_WHAT IS BEING ASKED_
Write the entries below out again exactly; any picture in them stays out.

_TASK DATA_

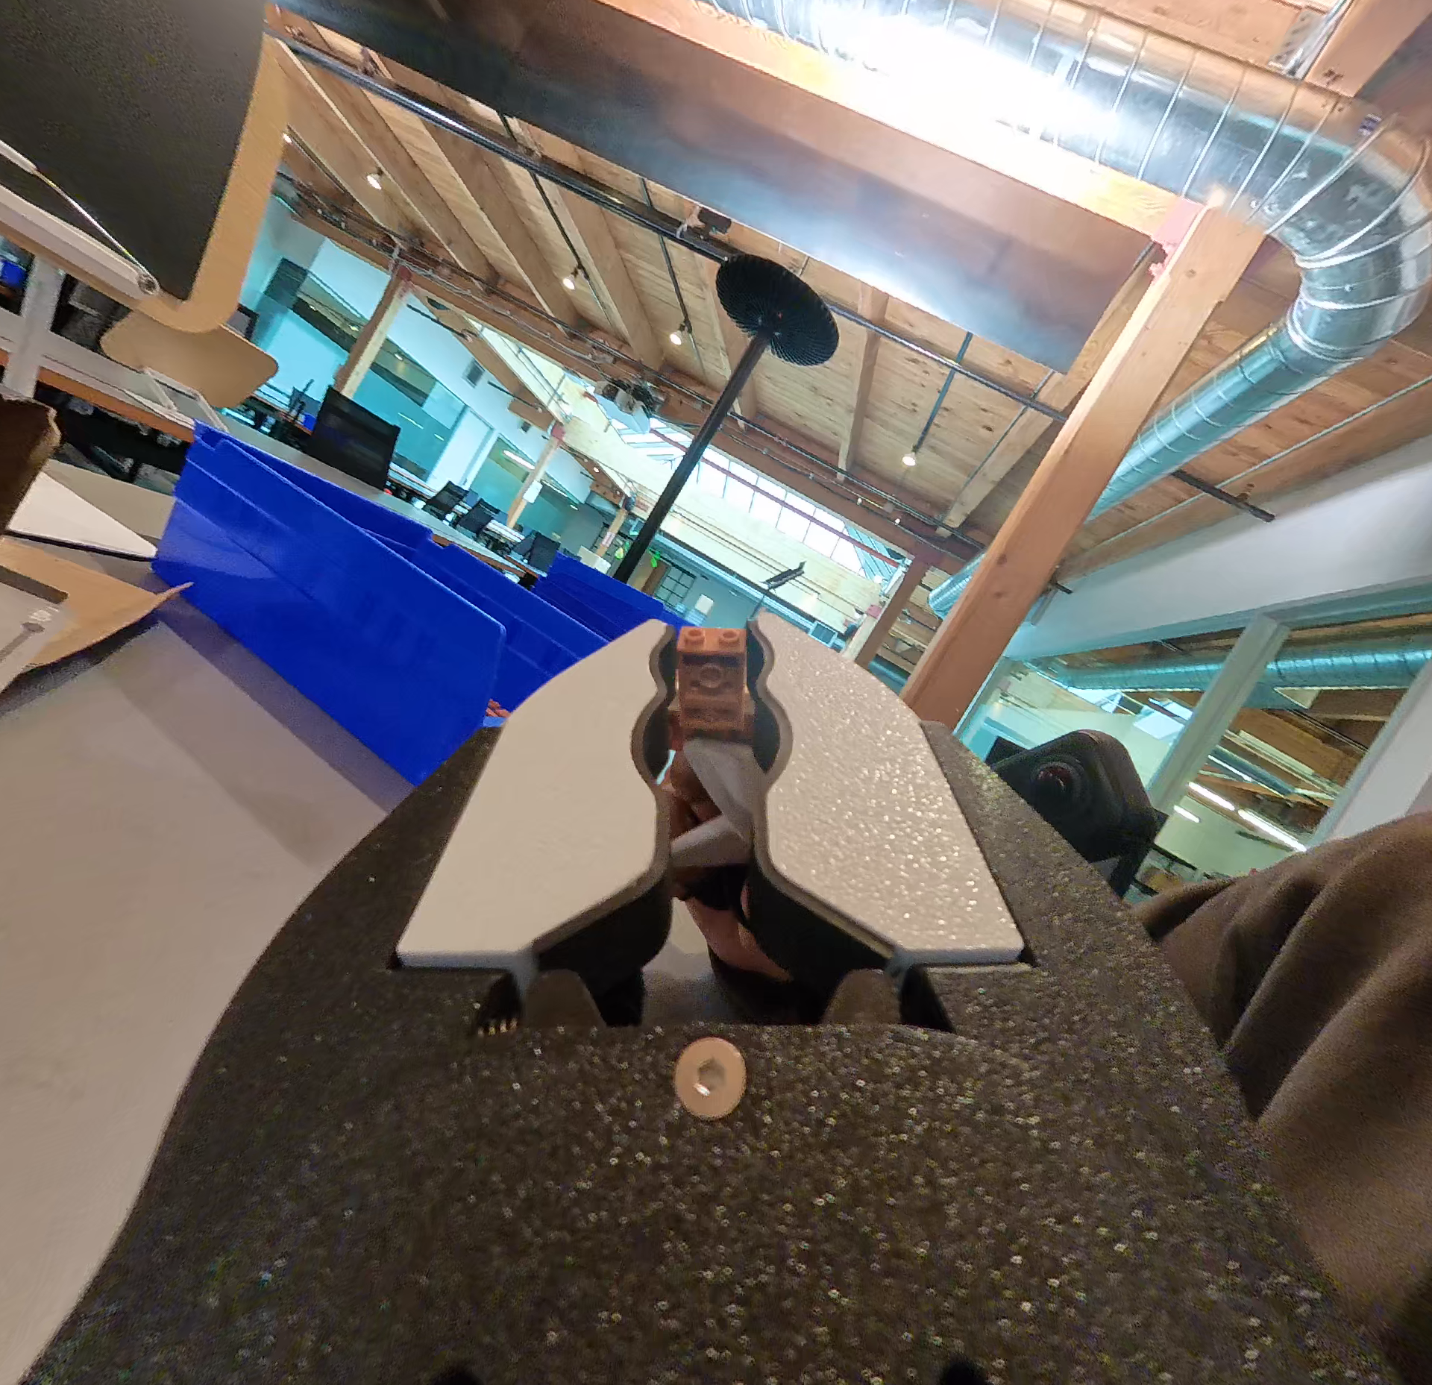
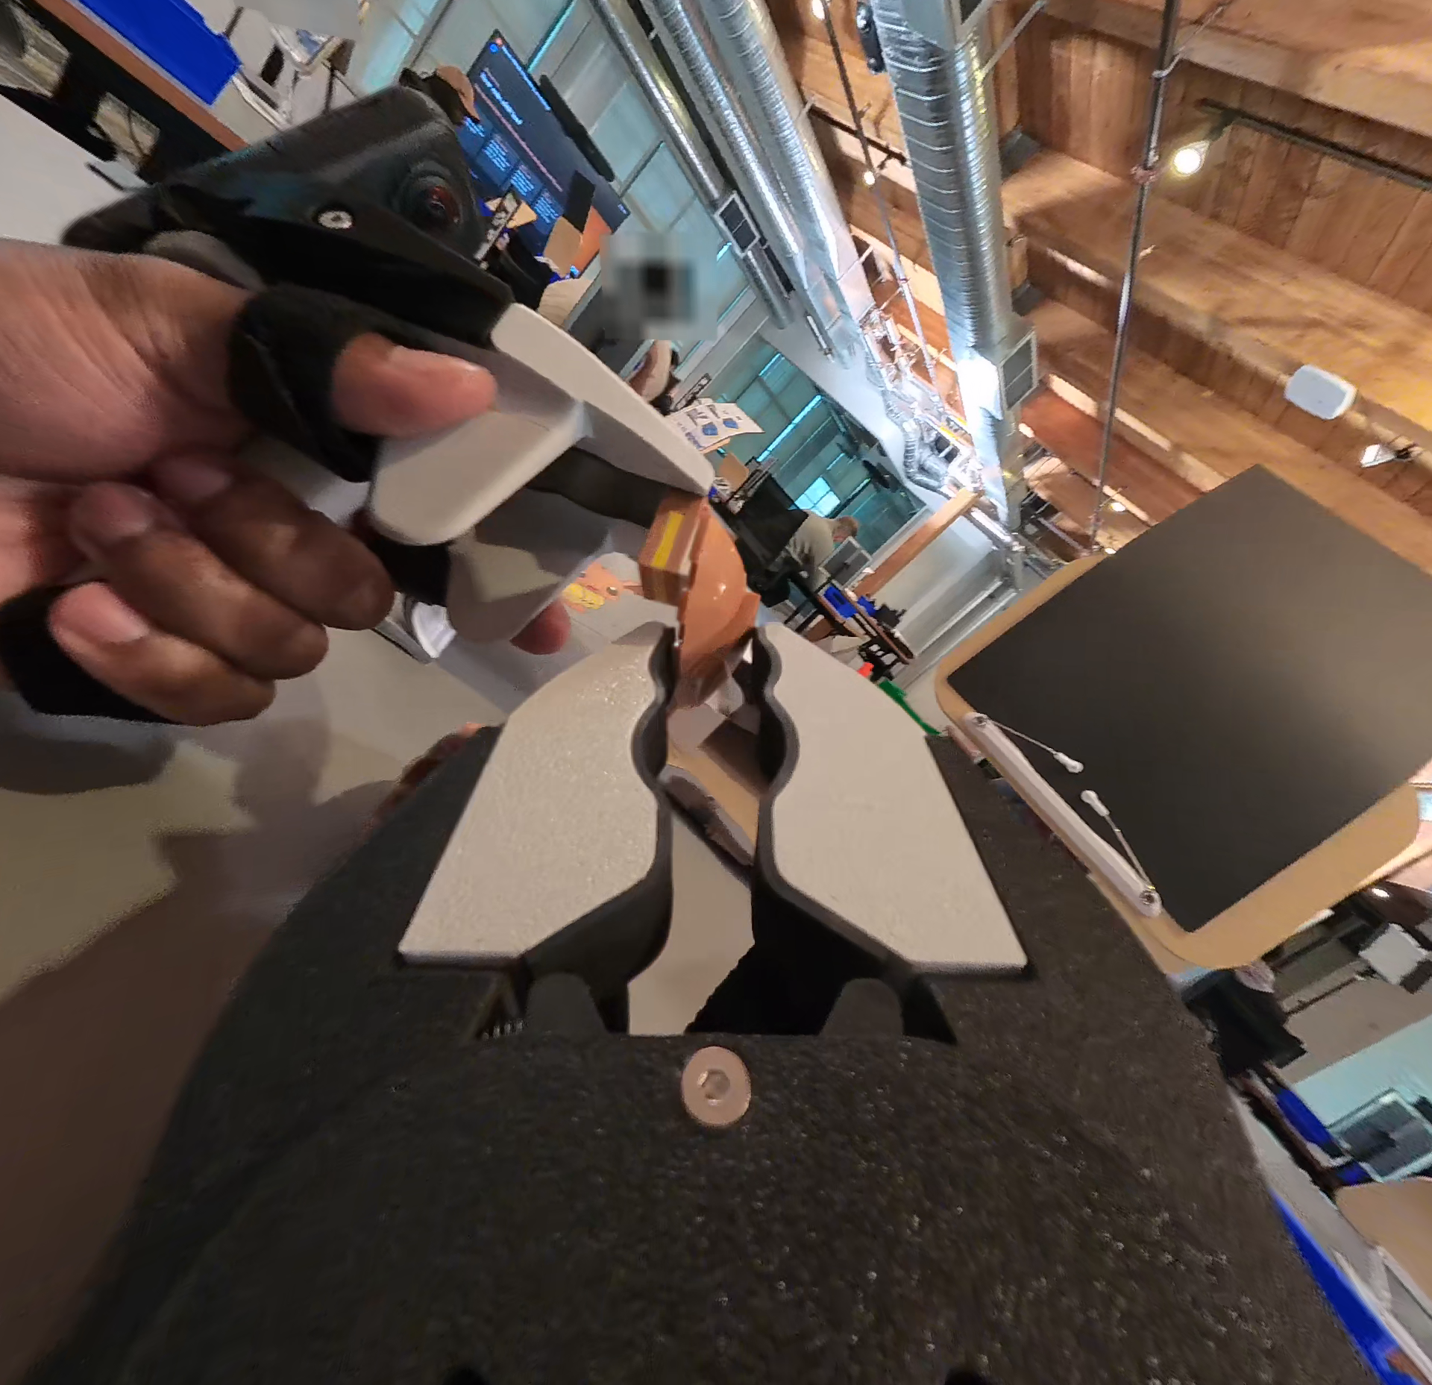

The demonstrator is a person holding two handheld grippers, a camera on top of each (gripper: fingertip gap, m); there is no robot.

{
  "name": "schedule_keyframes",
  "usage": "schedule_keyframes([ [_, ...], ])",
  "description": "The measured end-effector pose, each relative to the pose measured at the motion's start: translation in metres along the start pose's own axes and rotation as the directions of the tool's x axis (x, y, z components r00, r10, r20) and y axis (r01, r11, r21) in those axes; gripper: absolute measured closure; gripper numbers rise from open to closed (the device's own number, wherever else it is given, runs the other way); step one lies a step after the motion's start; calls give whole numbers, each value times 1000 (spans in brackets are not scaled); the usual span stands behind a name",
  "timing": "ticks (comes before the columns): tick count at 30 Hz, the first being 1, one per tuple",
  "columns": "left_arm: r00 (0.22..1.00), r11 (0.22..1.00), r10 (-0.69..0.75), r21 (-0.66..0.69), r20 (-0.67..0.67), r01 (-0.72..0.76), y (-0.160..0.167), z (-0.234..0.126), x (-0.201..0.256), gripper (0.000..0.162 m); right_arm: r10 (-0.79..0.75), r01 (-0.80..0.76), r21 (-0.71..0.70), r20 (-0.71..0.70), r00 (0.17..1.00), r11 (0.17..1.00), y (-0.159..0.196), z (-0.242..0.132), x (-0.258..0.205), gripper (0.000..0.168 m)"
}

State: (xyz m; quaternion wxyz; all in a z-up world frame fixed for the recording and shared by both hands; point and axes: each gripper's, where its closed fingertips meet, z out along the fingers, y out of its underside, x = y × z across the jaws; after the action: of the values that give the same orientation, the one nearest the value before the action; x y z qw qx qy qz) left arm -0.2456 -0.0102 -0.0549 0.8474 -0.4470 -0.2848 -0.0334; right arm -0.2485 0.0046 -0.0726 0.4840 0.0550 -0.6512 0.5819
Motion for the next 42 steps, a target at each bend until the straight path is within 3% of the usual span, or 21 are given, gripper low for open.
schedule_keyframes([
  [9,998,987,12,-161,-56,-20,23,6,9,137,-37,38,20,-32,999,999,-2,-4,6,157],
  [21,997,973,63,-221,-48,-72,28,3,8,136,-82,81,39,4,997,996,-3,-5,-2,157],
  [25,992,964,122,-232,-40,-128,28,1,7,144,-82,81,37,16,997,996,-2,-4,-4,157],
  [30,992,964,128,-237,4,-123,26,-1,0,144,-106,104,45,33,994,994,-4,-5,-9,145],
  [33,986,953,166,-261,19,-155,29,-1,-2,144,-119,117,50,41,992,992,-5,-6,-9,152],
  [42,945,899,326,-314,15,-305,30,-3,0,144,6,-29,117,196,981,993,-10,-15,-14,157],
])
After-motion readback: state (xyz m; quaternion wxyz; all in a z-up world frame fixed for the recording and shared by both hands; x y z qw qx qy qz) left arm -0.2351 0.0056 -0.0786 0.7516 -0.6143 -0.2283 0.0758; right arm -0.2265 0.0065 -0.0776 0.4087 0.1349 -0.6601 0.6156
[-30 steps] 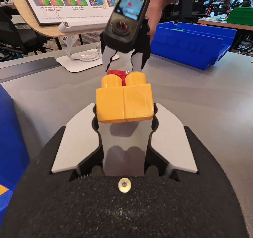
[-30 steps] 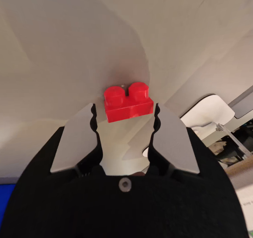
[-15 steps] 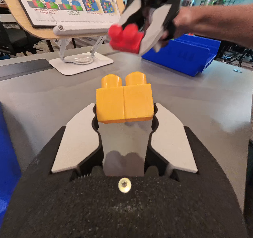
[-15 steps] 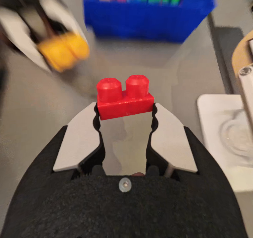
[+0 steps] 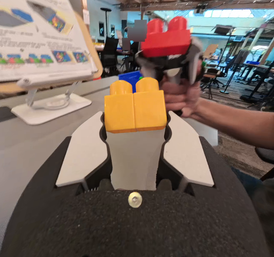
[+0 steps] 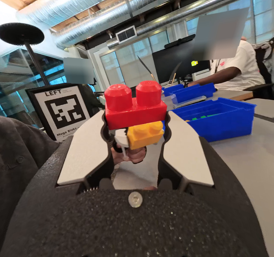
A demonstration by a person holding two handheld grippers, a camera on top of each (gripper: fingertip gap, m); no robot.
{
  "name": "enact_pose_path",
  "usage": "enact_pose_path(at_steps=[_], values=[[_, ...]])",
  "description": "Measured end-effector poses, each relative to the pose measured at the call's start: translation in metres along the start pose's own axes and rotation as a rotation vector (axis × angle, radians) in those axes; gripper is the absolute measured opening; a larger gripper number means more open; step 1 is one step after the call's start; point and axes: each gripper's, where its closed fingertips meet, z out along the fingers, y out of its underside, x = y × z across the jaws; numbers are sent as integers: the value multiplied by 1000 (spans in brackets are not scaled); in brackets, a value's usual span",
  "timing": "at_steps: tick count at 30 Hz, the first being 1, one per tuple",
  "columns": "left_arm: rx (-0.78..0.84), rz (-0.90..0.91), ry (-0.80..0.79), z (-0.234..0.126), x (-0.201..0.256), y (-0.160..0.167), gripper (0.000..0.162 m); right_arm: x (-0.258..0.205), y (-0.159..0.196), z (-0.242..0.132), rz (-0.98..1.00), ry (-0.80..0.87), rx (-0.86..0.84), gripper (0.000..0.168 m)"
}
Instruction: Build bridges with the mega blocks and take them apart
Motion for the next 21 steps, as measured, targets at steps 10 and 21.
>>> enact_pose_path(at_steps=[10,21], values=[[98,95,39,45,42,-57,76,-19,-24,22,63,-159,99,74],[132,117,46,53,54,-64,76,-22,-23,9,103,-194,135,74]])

_RESULT_
The demonstrator is a person holding two handheld grippers, a camera on top of each (gripper: fingertip gap, m); there is no robot.

{
  "name": "schedule_keyframes",
  "usage": "schedule_keyframes([ [_, ...], ])",
  "description": "The measured end-effector pose, each relative to the pose measured at the motion's start: translation in metres along the start pose's own axes and rotation as the directions of the tool's x axis (x, y, z components r00, r10, r20) and y axis (r01, r11, r21) in those axes; gripper: absolute measured closure; gripper numbers rise from open to closed (the device's own number, wherever else it is given, runs the other way); step one lies a step after the motion's start; calls give whole numbers, each value times 1000 (spans in brackets are not scaled); the usual span stands behind a name",
  "timing": "ticks (comes before the columns): tick count at 30 Hz, the first being 1, one per tuple",
  "columns": "left_arm: r00 (0.22..1.00), r11 (0.22..1.00), r10 (-0.69..0.75), r21 (-0.66..0.69), r20 (-0.67..0.67), r01 (-0.72..0.76), y (-0.160..0.167), z (-0.234..0.126), x (-0.201..0.256), gripper (0.000..0.162 m); right_arm: r10 (-0.79..0.75), r01 (-0.80..0.76), r21 (-0.71..0.70), r20 (-0.71..0.70), r00 (0.17..1.00), r11 (0.17..1.00), y (-0.159..0.196), z (-0.242..0.132), x (-0.258..0.205), gripper (0.000..0.168 m)"
}

State: (xyz m; quaternion wxyz; all in a z-up world frame fixed for the recording and shared by both hands; point and axes: each gripper's, where its closed fingertips meet, z out along the fingers, y out of its underside, x = y × z across the jaws; after the action: of the values that give the same orientation, the one nearest the value before the action; x y z qw qx qy qz) left arm -0.2456 -0.0102 -0.0549 0.8474 -0.4470 -0.2848 -0.0334; right arm -0.2485 0.0046 -0.0726 0.4840 0.0550 -0.6512 0.5819
Motion for the next 42 steps, a target at each bend until the straight path is within 3% of the usual span, or 21 are given, gripper low for open.
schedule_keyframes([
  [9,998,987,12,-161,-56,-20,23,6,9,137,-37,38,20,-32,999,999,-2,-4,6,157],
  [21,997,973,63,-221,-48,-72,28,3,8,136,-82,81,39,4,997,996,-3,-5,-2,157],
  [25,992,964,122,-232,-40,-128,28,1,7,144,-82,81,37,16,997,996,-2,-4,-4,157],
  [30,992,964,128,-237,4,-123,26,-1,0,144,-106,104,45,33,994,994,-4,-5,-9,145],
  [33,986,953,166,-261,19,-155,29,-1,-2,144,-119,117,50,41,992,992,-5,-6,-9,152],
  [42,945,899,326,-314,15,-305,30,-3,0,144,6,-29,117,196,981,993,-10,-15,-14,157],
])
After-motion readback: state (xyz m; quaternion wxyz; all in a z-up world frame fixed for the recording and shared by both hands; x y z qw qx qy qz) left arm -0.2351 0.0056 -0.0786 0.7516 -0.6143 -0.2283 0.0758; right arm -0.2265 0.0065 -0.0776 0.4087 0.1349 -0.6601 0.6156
[-30 steps] 
[-30 steps] 
[-15 steps] 
[-15 steps] 
[+0 steps] 
[+0 steps] 
A demonstration by a person holding two handheld grippers, a camera on top of each (gripper: fingertip gap, m); no robot.
{
  "name": "enact_pose_path",
  "usage": "enact_pose_path(at_steps=[_], values=[[_, ...]])",
  "description": "Measured end-effector poses, each relative to the pose measured at the call's start: translation in metres along the start pose's own axes and rotation as a rotation vector (axis × angle, radians) in those axes; gripper is the absolute measured opening; a larger gripper number means more open; step 1 is one step after the call's start; point and axes: each gripper's, where its closed fingertips meet, z out along the fingers, y out of its underside, x = y × z across the jaws; numbers are sent as integers: the value multiplied by 1000 (spans in brackets are not scaled); in brackets, a value's usual span",
  "timing": "at_steps: tick count at 30 Hz, the first being 1, one per tuple",
  "columns": "left_arm: rx (-0.78..0.84), rz (-0.90..0.91), ry (-0.80..0.79), z (-0.234..0.126), x (-0.201..0.256), y (-0.160..0.167), gripper (0.000..0.162 m); right_arm: x (-0.258..0.205), y (-0.159..0.196), z (-0.242..0.132), rz (-0.98..1.00), ry (-0.80..0.87), rx (-0.86..0.84), gripper (0.000..0.168 m)"
}
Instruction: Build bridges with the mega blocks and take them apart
Motion for the next 21 steps, as measured, targets at steps 10 and 21.
>>> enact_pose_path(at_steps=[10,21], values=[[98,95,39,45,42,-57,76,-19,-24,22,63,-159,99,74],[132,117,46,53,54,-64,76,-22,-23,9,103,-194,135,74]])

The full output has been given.